• **Exercise requirements**
The data below must be repeated exactly. Leave nothing out.

• **Data block**
──────────

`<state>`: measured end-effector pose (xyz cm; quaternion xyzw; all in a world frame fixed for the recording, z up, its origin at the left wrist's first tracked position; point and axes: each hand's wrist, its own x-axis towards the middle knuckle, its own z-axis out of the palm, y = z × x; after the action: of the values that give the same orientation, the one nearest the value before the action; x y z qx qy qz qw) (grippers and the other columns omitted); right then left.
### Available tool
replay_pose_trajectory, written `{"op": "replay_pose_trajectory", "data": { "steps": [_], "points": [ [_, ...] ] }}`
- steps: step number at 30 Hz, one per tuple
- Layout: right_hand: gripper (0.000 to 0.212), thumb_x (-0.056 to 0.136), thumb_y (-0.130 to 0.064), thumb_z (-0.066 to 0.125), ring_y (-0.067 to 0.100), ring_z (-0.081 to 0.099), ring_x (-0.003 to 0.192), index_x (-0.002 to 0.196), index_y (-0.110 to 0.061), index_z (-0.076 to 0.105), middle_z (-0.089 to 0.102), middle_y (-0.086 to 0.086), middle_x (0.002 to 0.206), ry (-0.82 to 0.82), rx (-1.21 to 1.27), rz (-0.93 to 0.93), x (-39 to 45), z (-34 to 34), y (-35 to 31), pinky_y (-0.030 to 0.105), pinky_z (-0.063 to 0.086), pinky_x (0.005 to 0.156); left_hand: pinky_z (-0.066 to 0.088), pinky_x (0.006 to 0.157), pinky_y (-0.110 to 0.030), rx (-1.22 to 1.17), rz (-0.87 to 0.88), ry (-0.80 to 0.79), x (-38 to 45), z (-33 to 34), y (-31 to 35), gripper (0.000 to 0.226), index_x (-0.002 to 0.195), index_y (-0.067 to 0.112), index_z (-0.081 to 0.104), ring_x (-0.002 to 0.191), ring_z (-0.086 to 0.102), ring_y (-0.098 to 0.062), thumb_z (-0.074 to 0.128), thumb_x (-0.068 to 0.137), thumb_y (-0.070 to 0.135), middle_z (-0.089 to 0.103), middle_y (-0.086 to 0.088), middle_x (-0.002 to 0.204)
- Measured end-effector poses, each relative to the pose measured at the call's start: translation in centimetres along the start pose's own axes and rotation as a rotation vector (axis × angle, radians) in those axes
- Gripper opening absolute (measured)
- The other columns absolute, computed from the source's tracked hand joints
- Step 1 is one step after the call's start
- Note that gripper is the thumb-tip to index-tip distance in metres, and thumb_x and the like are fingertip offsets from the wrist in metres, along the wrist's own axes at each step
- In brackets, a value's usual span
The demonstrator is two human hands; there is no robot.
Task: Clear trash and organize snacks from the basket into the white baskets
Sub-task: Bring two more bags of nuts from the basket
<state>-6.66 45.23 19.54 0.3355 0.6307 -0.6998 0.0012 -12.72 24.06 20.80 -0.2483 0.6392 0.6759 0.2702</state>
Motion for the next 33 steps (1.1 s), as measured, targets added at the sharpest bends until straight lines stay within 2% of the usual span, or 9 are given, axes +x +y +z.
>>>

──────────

• **Answer to this task**
`<state>`: measured end-effector pose (xyz cm; quaternion xyzw; all in a world frame fixed for the recording, z up, its origin at the left wrist's first tracked position; point and axes: each hand's wrist, its own x-axis towards the middle knuckle, its own z-axis out of the palm, y = z × x; after the action: of the values that give the same orientation, the one nearest the value before the action; x y z qx qy qz qw) (grippers and the other columns omitted); right then left.
### Available tool
replay_pose_trajectory, written `{"op": "replay_pose_trajectory", "data": { "steps": [_], "points": [ [_, ...] ] }}`
- steps: step number at 30 Hz, one per tuple
- Layout: right_hand: gripper (0.000 to 0.212), thumb_x (-0.056 to 0.136), thumb_y (-0.130 to 0.064), thumb_z (-0.066 to 0.125), ring_y (-0.067 to 0.100), ring_z (-0.081 to 0.099), ring_x (-0.003 to 0.192), index_x (-0.002 to 0.196), index_y (-0.110 to 0.061), index_z (-0.076 to 0.105), middle_z (-0.089 to 0.102), middle_y (-0.086 to 0.086), middle_x (0.002 to 0.206), ry (-0.82 to 0.82), rx (-1.21 to 1.27), rz (-0.93 to 0.93), x (-39 to 45), z (-34 to 34), y (-35 to 31), pinky_y (-0.030 to 0.105), pinky_z (-0.063 to 0.086), pinky_x (0.005 to 0.156); left_hand: pinky_z (-0.066 to 0.088), pinky_x (0.006 to 0.157), pinky_y (-0.110 to 0.030), rx (-1.22 to 1.17), rz (-0.87 to 0.88), ry (-0.80 to 0.79), x (-38 to 45), z (-33 to 34), y (-31 to 35), gripper (0.000 to 0.226), index_x (-0.002 to 0.195), index_y (-0.067 to 0.112), index_z (-0.081 to 0.104), ring_x (-0.002 to 0.191), ring_z (-0.086 to 0.102), ring_y (-0.098 to 0.062), thumb_z (-0.074 to 0.128), thumb_x (-0.068 to 0.137), thumb_y (-0.070 to 0.135), middle_z (-0.089 to 0.103), middle_y (-0.086 to 0.088), middle_x (-0.002 to 0.204)
- Measured end-effector poses, each relative to the pose measured at the call's start: translation in centimetres along the start pose's own axes and rotation as a rotation vector (axis × angle, radians) in those axes
- Gripper opening absolute (measured)
- The other columns absolute, computed from the source's tracked hand joints
- Step 1 is one step after the call's start
- Note that gripper is the thumb-tip to index-tip distance in metres, and thumb_x and the like are fingertip offsets from the wrist in metres, along the wrist's own axes at each step
- In brackets, a value's usual span
The demonstrator is two human hands; there is no robot.
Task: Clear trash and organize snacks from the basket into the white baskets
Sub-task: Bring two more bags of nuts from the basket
<state>-6.66 45.23 19.54 0.3355 0.6307 -0.6998 0.0012 -12.72 24.06 20.80 -0.2483 0.6392 0.6759 0.2702</state>
Motion for the next 33 steps (1.1 s), as measured, targets added at the sharpest bends until straight lines stay within 2% of the usual span, or 9 are given, axes +x +y +z.
>>>

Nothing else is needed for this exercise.